All lines in the data bearing the string "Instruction" should be identified and copied.

> Data under study
____________________
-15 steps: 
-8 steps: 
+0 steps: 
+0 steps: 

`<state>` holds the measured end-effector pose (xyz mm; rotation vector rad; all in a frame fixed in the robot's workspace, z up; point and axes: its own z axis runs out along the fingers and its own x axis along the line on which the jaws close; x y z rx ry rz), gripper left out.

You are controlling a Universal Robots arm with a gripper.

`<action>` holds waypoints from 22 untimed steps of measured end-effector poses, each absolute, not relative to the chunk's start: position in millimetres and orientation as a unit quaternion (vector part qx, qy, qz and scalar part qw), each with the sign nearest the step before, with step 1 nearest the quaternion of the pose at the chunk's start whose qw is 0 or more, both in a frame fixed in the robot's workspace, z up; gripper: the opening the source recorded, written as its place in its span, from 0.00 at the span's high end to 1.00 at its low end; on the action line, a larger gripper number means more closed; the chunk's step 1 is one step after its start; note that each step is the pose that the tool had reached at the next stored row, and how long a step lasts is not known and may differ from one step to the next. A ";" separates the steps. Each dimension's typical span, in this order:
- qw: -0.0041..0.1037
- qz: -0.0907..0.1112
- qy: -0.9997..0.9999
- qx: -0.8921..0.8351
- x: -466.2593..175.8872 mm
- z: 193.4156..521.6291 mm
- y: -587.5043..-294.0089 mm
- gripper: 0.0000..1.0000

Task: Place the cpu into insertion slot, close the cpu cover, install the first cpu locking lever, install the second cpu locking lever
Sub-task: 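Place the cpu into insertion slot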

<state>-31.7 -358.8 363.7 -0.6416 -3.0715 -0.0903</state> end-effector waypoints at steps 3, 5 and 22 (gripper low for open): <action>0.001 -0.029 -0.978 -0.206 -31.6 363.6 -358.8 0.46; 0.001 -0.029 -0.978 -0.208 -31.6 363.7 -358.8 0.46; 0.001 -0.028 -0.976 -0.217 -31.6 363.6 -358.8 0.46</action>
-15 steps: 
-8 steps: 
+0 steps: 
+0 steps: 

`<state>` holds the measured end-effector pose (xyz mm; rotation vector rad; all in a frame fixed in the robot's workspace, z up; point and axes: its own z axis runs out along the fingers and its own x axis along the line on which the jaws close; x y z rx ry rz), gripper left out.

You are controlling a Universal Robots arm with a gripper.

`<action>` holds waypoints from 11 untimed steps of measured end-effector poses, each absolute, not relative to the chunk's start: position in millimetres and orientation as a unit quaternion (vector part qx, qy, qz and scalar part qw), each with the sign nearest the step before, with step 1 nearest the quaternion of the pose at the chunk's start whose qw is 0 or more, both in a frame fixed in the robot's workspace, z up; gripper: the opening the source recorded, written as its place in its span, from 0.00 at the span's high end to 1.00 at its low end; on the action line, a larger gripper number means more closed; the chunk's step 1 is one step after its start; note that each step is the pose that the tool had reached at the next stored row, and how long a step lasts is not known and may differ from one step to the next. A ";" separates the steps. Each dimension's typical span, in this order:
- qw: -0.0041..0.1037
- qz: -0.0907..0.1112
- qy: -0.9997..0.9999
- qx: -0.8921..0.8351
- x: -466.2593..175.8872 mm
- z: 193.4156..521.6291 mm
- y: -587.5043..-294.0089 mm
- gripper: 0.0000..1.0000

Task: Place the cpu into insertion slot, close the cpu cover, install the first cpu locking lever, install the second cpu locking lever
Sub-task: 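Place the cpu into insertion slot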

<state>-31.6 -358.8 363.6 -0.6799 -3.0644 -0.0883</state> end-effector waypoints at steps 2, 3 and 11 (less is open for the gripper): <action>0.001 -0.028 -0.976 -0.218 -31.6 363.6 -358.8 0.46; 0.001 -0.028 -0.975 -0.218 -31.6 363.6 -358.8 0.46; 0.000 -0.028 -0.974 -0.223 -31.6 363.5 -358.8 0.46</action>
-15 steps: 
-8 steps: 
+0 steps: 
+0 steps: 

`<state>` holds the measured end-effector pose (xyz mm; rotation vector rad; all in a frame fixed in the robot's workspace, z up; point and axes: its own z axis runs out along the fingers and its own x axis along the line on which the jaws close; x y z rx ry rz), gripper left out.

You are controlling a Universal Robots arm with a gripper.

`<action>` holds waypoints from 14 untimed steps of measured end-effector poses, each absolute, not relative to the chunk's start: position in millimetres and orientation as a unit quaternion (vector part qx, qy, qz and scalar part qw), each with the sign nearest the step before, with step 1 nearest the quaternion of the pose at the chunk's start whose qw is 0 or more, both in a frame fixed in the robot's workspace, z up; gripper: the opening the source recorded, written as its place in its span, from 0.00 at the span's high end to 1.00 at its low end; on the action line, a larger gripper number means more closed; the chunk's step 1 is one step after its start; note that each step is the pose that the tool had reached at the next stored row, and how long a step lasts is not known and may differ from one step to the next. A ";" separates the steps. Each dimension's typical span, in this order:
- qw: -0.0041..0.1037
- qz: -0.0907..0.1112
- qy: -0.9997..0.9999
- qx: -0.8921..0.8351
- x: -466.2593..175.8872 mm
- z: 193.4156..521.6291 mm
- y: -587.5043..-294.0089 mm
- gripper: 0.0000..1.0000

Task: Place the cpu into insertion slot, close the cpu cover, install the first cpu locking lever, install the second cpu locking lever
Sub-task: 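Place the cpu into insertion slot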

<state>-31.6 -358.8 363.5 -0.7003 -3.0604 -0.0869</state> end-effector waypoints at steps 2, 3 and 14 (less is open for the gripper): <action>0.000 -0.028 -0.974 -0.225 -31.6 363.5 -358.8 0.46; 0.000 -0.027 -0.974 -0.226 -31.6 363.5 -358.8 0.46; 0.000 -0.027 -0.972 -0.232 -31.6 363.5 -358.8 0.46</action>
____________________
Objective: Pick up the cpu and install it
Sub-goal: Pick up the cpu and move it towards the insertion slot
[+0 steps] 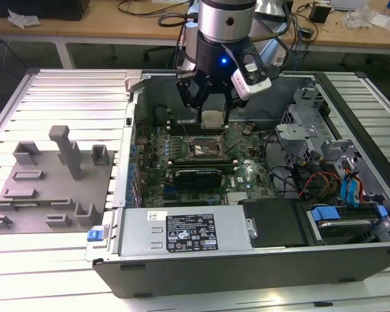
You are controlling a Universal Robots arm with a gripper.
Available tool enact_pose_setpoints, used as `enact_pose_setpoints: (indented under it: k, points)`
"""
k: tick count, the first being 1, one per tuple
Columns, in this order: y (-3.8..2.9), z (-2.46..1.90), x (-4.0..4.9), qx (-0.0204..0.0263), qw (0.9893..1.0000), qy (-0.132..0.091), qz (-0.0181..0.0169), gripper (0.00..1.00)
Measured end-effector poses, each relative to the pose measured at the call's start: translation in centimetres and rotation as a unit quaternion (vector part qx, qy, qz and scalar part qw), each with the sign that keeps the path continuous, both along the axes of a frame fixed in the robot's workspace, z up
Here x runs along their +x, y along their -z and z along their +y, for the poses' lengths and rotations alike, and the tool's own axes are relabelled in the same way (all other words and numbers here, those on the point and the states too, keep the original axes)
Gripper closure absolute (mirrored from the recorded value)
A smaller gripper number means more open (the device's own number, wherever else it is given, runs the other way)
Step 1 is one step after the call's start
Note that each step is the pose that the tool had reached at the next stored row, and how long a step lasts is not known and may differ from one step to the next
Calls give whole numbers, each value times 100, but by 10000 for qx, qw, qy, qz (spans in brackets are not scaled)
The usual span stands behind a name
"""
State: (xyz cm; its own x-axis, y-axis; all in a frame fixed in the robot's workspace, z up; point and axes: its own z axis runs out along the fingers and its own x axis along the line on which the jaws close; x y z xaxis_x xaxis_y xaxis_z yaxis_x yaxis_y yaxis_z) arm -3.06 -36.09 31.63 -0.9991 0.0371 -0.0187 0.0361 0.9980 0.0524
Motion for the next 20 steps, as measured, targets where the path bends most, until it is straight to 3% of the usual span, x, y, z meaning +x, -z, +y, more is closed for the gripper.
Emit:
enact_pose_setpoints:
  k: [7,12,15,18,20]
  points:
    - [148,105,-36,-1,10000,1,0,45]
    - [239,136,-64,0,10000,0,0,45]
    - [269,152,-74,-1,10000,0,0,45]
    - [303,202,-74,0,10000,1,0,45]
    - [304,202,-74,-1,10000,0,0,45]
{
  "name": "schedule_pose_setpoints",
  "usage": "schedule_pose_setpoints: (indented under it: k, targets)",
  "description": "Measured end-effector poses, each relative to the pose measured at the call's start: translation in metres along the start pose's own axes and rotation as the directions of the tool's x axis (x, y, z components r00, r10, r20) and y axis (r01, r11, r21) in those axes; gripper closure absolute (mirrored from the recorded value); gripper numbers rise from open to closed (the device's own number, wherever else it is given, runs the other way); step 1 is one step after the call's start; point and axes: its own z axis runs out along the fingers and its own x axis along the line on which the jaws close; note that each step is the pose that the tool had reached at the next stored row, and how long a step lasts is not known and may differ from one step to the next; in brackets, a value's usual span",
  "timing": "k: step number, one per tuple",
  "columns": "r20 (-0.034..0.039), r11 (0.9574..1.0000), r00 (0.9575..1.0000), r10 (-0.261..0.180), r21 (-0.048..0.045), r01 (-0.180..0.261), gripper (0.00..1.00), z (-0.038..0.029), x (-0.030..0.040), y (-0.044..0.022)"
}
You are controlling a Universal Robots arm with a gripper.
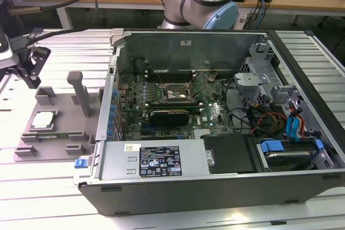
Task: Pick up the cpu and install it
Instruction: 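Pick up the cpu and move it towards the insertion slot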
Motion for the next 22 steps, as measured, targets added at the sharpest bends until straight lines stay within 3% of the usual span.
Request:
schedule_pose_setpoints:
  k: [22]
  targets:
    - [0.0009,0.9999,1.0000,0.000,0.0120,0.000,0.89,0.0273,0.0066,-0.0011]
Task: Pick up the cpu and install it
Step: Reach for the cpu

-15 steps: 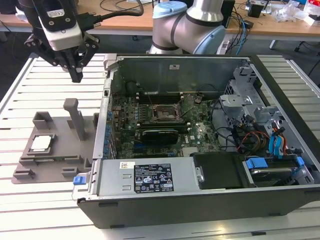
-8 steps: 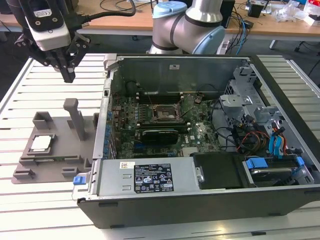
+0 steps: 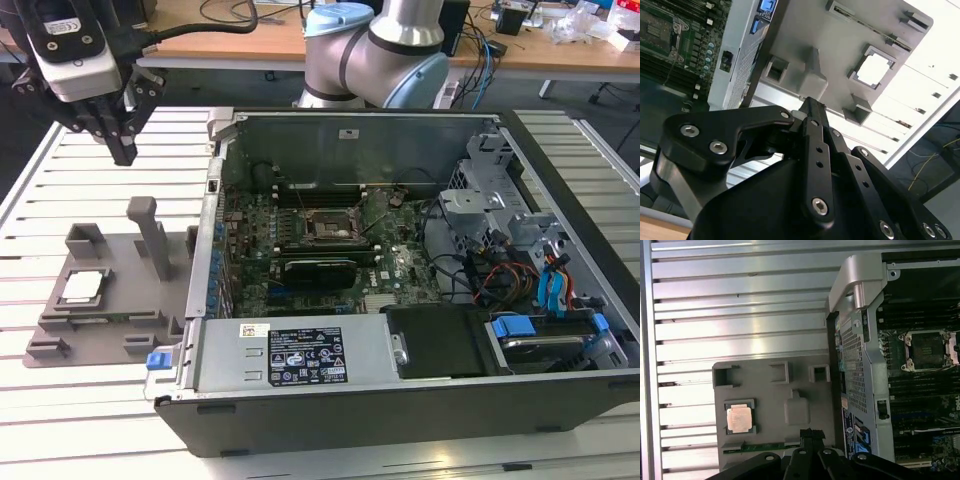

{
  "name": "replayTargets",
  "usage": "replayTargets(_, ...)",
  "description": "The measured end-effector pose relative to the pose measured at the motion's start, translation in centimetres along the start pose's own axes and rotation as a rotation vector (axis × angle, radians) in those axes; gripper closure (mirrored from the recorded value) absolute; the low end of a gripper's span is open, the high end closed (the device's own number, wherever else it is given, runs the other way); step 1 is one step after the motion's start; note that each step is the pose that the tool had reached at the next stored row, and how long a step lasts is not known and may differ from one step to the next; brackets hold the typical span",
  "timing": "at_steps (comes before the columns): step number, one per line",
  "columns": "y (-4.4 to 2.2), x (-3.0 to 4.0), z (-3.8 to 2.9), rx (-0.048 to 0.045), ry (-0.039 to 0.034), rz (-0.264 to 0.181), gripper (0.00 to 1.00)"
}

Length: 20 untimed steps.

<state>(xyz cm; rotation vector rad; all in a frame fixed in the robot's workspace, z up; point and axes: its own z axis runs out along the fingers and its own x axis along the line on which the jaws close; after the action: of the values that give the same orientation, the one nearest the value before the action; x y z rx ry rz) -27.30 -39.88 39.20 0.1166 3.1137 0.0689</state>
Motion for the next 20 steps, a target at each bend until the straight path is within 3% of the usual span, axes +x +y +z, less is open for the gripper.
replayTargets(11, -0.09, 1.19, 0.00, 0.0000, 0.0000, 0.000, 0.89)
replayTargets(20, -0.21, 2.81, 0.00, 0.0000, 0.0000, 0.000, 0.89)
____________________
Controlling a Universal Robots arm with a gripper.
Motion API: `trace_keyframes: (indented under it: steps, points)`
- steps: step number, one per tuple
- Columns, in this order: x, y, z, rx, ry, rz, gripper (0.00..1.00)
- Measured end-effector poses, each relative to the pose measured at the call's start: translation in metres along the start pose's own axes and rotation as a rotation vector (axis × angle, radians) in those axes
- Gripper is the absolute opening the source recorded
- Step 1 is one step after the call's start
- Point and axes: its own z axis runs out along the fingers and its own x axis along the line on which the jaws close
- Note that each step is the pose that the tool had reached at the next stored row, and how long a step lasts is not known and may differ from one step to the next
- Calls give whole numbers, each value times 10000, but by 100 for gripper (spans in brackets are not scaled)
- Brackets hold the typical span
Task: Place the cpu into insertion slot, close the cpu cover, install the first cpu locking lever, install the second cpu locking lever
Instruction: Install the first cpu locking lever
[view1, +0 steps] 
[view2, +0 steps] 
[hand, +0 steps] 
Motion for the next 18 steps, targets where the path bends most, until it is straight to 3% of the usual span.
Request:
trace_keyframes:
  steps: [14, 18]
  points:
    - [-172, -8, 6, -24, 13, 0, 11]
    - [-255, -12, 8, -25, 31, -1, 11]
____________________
> Response area
Instruction: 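Pick up the cpu and move it towards the insertion slot
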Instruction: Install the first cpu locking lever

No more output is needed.